The slaying is the prime focus of the book. The publisher’s paper jacket promo begins by telling us that “renowned military historian Patrick Bishop revisits the death of notorious Zionist leader Avraham Stern—head of the infamous Stern Gang—challenging the prevailing account of his demise.” Indeed the last 76 pages of the 258-page text march us through nonstop controversies about Stern’s death until Morton’s funeral in 1996.
Aside from its detailing of Stern’s involvement in the Polish army’s training of Revisionist terrorists, the book adds little to our political understanding of Hitler-era Zionism.
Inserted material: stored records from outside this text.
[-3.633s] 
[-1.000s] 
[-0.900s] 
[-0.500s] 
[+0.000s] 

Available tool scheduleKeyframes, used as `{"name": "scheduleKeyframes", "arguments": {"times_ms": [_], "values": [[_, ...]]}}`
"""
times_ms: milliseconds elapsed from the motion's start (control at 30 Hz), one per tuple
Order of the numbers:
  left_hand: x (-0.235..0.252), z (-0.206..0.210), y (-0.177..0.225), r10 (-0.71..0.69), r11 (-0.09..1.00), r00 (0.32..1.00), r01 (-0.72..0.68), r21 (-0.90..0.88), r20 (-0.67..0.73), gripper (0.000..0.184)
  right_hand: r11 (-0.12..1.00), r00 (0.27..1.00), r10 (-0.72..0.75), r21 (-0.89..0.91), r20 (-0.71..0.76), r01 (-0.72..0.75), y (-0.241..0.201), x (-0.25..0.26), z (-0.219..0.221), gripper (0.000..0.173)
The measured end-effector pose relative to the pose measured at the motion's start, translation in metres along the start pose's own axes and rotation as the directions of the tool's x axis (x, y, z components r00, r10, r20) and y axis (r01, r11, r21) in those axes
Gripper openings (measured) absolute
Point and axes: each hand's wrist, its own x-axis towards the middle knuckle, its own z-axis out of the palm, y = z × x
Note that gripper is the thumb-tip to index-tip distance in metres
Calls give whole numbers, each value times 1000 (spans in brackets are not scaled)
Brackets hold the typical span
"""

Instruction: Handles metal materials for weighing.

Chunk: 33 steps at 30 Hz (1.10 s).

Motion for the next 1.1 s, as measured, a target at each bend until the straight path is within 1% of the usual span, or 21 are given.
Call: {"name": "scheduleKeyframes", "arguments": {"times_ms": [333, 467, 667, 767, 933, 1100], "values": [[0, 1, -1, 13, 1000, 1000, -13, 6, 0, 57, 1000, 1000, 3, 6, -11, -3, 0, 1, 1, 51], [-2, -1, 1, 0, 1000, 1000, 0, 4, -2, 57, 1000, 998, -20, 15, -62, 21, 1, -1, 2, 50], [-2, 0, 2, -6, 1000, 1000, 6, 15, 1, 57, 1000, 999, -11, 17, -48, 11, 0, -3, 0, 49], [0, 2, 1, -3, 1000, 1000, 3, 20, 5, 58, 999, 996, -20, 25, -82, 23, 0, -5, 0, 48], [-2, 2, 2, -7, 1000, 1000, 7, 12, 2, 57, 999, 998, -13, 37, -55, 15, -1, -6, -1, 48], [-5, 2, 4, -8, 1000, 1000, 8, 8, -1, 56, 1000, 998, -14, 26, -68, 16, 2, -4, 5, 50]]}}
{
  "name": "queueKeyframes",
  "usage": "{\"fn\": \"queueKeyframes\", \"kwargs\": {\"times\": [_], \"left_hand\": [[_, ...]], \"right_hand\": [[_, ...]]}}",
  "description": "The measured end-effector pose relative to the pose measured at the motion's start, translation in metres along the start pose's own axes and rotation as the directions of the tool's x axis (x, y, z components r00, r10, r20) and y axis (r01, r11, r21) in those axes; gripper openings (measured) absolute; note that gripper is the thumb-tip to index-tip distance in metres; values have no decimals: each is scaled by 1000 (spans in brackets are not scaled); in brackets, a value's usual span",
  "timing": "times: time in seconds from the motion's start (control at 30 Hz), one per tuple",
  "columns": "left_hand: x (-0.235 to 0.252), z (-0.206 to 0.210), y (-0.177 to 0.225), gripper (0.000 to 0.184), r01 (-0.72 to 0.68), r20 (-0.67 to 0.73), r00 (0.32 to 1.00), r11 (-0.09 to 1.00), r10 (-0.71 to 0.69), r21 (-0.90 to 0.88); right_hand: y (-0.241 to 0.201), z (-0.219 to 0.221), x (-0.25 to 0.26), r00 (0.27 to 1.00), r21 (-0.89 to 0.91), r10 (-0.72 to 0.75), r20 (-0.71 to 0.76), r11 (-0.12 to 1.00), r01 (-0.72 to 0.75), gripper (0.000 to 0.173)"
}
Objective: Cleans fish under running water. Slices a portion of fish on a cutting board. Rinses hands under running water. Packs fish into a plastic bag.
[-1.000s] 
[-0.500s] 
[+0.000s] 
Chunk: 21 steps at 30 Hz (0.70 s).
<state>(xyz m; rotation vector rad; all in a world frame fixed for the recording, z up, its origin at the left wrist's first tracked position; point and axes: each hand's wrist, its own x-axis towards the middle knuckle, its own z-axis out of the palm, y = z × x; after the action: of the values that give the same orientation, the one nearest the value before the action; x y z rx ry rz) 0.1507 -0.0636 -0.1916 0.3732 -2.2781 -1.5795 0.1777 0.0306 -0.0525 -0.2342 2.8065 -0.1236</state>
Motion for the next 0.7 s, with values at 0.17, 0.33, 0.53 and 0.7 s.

Committed scholars of that topic should read it, in spite of its endless fluff regarding Morton’s psychology, but beginning students of the subject must be told that they have to also read the complete text of the Jerusalem Agreement and Stern’s proposal to the Nazis, plus several other authors, to gain a serious comprehension of that issue.
Lenni Brenner is the author of Zionism in the Age of the Dictators (Westport, CT: Lawrence Hill, 1983) and the editor of 51 Documents: Zionist Collaboration with the Nazis (Fort Lee, NJ: Barricade Books, 2002).
† Joseph Schechtman, Fighter and Prophet: The Vladimir Jabotinsky Story; The Last Years (New York: Thomas Yoseloff, 1961), p. 304.
§ Vladimir Jabotinsky, “Jewish Fascism,” The Zionist (London), 25 June 1926, p. 26.
‡ Paul Novick, Solution for Palestine: The Chamberlain White Paper (New York: National Council of Jewish Communists, 1939), p. 18.
* “The Fundamental Features of the Proposal of the National Military Organization in Palestine concerning the Solution of the Jewish Question in Europe and the Participation of the NMO in the War on the Side of Germany” [in German] in David Yisraeli, The Palestine Problem in German Politics, 1889–1945 (PhD diss., Bar-Ilan University, 1974), pp. 315–17.